§ **Task statement**
In the entries below, find the string "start" and return each line holding it.

Source data
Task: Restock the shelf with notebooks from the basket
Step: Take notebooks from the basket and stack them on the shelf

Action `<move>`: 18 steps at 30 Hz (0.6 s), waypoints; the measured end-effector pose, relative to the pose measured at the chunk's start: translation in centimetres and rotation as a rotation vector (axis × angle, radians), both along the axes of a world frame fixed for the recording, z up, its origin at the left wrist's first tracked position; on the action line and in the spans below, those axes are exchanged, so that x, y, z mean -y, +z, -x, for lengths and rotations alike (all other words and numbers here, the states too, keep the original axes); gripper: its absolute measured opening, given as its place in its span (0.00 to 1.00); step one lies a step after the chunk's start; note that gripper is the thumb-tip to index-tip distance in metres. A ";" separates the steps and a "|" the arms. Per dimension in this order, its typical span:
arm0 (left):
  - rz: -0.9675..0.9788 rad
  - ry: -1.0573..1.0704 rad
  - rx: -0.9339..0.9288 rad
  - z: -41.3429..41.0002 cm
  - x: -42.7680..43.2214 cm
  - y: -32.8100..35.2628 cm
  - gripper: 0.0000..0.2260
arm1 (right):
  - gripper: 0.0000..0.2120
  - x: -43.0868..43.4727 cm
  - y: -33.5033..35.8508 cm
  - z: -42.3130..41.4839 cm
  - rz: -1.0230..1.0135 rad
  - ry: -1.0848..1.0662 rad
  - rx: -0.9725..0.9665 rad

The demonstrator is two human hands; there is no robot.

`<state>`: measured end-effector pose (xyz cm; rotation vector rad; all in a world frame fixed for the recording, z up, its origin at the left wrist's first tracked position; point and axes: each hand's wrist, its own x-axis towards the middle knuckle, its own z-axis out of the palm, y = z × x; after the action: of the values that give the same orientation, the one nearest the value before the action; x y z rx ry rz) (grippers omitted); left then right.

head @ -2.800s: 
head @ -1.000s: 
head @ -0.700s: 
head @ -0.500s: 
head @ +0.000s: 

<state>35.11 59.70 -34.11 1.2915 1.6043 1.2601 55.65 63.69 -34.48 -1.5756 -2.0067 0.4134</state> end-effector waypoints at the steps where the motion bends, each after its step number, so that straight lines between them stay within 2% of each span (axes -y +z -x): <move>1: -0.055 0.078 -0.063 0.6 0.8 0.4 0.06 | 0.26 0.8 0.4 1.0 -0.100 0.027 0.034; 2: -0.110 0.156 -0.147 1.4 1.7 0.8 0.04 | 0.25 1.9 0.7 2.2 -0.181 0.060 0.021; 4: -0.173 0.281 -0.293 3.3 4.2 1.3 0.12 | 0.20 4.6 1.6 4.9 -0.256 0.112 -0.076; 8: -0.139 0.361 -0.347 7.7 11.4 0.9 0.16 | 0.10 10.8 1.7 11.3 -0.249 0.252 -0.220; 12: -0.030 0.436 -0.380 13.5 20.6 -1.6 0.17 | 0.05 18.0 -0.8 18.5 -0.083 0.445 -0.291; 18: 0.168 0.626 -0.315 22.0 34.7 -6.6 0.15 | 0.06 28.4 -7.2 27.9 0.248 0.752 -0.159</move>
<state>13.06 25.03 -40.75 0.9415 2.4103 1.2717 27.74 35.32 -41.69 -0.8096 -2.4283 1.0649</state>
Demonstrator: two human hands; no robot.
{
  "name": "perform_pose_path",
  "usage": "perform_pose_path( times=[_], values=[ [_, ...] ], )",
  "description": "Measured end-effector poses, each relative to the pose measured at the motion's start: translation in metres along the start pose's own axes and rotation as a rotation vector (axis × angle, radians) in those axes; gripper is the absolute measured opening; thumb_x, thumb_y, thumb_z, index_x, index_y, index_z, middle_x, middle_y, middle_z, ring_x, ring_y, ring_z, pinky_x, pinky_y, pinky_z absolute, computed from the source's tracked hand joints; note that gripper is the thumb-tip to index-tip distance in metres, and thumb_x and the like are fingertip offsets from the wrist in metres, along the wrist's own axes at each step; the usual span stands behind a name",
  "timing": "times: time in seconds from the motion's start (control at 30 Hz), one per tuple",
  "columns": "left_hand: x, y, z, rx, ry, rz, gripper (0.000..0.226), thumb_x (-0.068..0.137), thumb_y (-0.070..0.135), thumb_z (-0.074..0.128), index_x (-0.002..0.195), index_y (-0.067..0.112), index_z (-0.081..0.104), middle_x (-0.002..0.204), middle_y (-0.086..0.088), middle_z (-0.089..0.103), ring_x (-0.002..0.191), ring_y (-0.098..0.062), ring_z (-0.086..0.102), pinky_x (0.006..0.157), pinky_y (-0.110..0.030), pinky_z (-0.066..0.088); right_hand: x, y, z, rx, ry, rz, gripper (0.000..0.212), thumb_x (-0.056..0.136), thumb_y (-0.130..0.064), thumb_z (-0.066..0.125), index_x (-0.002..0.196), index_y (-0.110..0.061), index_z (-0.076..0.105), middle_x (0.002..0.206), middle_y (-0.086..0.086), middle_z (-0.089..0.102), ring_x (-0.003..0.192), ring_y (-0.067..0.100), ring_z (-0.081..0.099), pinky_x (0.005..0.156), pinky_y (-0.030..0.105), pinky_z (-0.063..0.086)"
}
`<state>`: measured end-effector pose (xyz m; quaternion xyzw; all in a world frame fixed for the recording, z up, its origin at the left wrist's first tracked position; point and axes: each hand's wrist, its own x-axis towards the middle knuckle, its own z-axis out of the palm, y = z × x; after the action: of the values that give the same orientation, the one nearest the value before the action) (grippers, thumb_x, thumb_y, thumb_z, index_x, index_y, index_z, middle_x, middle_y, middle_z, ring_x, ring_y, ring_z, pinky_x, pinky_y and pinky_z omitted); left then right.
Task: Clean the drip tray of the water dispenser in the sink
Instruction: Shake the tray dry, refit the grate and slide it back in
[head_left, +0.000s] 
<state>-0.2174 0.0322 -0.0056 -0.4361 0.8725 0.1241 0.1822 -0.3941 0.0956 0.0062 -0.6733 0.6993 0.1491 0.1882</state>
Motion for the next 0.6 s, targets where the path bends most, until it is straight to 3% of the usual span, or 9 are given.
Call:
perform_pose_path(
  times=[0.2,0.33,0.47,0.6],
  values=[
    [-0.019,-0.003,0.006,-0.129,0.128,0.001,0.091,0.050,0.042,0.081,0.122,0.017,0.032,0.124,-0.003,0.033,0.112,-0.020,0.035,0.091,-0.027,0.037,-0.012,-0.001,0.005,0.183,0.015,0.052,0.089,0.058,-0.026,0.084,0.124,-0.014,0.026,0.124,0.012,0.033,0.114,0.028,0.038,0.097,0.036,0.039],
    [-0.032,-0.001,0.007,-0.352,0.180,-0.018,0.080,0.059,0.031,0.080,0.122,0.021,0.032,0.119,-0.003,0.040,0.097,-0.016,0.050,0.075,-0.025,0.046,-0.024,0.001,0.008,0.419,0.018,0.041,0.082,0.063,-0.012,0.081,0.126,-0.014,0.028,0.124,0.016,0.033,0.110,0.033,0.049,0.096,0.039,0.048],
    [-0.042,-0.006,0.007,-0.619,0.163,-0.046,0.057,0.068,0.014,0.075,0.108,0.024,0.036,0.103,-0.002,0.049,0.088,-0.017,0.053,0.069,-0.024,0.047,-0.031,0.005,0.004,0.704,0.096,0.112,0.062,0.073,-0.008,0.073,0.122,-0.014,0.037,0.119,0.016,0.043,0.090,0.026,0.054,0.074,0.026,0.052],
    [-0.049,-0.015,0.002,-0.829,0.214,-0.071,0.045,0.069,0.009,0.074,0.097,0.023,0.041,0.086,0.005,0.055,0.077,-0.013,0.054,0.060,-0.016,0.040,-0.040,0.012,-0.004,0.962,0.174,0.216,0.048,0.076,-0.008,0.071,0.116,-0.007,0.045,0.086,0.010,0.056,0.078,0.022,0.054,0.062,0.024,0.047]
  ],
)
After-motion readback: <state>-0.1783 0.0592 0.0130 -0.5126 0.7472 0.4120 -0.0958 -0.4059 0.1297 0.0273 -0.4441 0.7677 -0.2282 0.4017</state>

§ **Reply to the task**
Action `<move>`: 18 steps at 30 Hz (0.6 s), waypoints; the measured end-effector pose, relative to the pose measured at the chunk's start: translation in centimetres and rotation as a rotation vector (axis × angle, radians), both along the axes of a world frame fixed for the recording, z up, its origin at the left wrist's first tracked position; on the action line and in the spans below, those axes are exchanged, so that x, y, z mean -y, +z, -x, for lengths and rotations alike (all other words and numbers here, the states too, keep the original axes); gripper: its absolute measured opening, given as its place in its span (0.00 to 1.00); step one lies a step after the chunk's start; note that gripper is the thumb-tip to index-tip distance in metres. A ";" separates the steps and a "|" the arms. Per dimension in this order, its typical span:
  "description": "Measured end-effector poses, each relative to the pose measured at the motion's start: translation in metres along the start pose's own axes and rotation as a rotation vector (axis × angle, radians) in those axes; gripper is the absolute measured opening; thumb_x, thumb_y, thumb_z, index_x, index_y, index_z, middle_x, middle_y, middle_z, ring_x, ring_y, ring_z, pinky_x, pinky_y, pinky_z absolute, computed from the source's tracked hand joints; note that gripper is the thumb-tip to index-tip distance in metres, and thumb_x and the like are fingertip offsets from the wrist in metres, along the wrist's own axes at each step; the usual span stands behind a name",
  "timing": "times: time in seconds from the motion's start (control at 30 Hz), one per tuple",

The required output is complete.